So, the Kirkpatrick absolutely dominates the training evaluation field and I’ve got a lot of time for it. Academics have been quite snooty about it and I don’t share that. I think we wouldn’t be where we are now if it wasn’t for Donald Kirkpatrick and the work he did. But what he didn’t do is go into a lot of detail about how you gather data, and the world of work has moved on. It’s very much a model geared towards formal planned training, and a lot of learning in the workplace actually isn’t planned – it’s informal, but you can’t understand training and evaluation if you don’t understand Kirkpatrick. I did look at, for the book, other approaches to training and evaluation, and it’s another paradox because there’s a mass of them. If you put “training and evaluation” in the search engine you’ll millions of responses. I do touch on some of them in the book – some of the ones I think offer interesting insights. A lot of them are actually variations of Kirkpatrick and it would be interesting to see when people look at New World Kirkpatrick what the impact of that is because I think that while it looks good, we haven’t had any research on it yet.
Rachel Salaman: So how has workplace training changed? What are people learning and how?
Richard Griffin: I think firstly training deliverers – L&D professionals – have been brilliant in innovating. So the way we learn now compared to even 20 or 30 years ago is an absolute transformation, especially when we’re thinking about things like simulation, gaming, e-learning, and the use of social media. Even where we learn. For instance, we can learn on the train into work. So, L&D have been absolutely great in being innovative, in addressing changes, and in embracing technology in the way we learn.
The world of work has also changed, and I talk about when my father started work in the 1950s, jobs were very standardized – it was very clear what your role boundary was. For instance, you might only have one or two jobs in your life. My dad had two jobs through the whole of his career, and you had what are called very closed skills and knowledge required to deliver that job. So it was very fixed and training in that circumstance was quite straightforward, or appeared quite straightforward. So if my dad went off on a training program, he’d go into a classroom and he’d learn something. He’d fill in a questionnaire at the end and he’d go back and carry out the job as he did before, but with that new knowledge.
If I think about my own career, and I think about the world of work now, it’s an absolute transformation. There’s much more emphasis – quite rightly – on softer skills. Rather than having closed skills, it’s much more open – jobs are much more flexible. There’s a recognition also, going back to my father’s day, that learning at work was only ever thought about in terms of formal learning. So like those training days you’d go away to, now we recognize that the majority of learning in the workplace is informal. So you’re far more likely to learn something over a coffee in a coffee break or over the water cooler than you are in a training program. What we recognize now in work is that we need to facilitate that – we need a much more expansive learning culture in the organization. However, training evaluation is focused very much on that old way of looking at work, so it focuses on reactions at the end of a training program. It doesn’t bring itself into the wider workplace. It looks at formal learning, not informal learning. But it can actually look at all of that. It must do, because it all links, and one of the messages I try to get over in the book is that workplace learning now is a partnership – it’s a partnership between the learner, the training, and the learning and the workplace. We need to see it as that collective whole to understand it and evaluate it correctly.

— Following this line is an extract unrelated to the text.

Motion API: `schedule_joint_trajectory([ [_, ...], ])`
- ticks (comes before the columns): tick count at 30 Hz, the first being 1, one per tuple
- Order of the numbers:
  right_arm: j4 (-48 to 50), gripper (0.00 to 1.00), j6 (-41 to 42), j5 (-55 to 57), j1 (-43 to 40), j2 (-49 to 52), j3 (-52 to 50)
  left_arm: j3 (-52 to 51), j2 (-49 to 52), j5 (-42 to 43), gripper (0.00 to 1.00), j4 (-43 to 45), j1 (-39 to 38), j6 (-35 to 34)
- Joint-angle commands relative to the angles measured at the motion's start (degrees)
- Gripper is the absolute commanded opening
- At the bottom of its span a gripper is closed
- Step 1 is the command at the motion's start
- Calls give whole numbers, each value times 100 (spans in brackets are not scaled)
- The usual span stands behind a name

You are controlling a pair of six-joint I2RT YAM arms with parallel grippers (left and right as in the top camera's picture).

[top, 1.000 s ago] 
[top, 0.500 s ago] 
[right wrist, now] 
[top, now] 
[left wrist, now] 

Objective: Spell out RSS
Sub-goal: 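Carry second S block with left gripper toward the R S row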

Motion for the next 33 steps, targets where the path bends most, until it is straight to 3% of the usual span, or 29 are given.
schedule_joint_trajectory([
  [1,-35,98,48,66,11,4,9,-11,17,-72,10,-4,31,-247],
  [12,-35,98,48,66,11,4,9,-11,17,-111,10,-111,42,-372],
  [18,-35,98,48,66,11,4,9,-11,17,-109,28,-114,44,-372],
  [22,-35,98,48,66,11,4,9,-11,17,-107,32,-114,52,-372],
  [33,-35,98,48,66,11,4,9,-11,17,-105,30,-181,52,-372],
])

Rachel Salaman: We can’t talk about evaluation without talking about data, which is a term some professionals might find a bit daunting if they don’t have a background in social science. What do you mean by data?
Richard Griffin: It’s simply information that can tell a story about the impact of the training. This information can be presented in a number of ways. It can be presented in the form of numbers, which is probably the way we’re most familiar with; it can be presented in the way of words, which I think is incredibly powerful, more powerful than we probably imagine; it can be in the form of images, pictures, which actually are quite surprisingly powerful sometimes; and, it can also be presented by videos – moving images – as well.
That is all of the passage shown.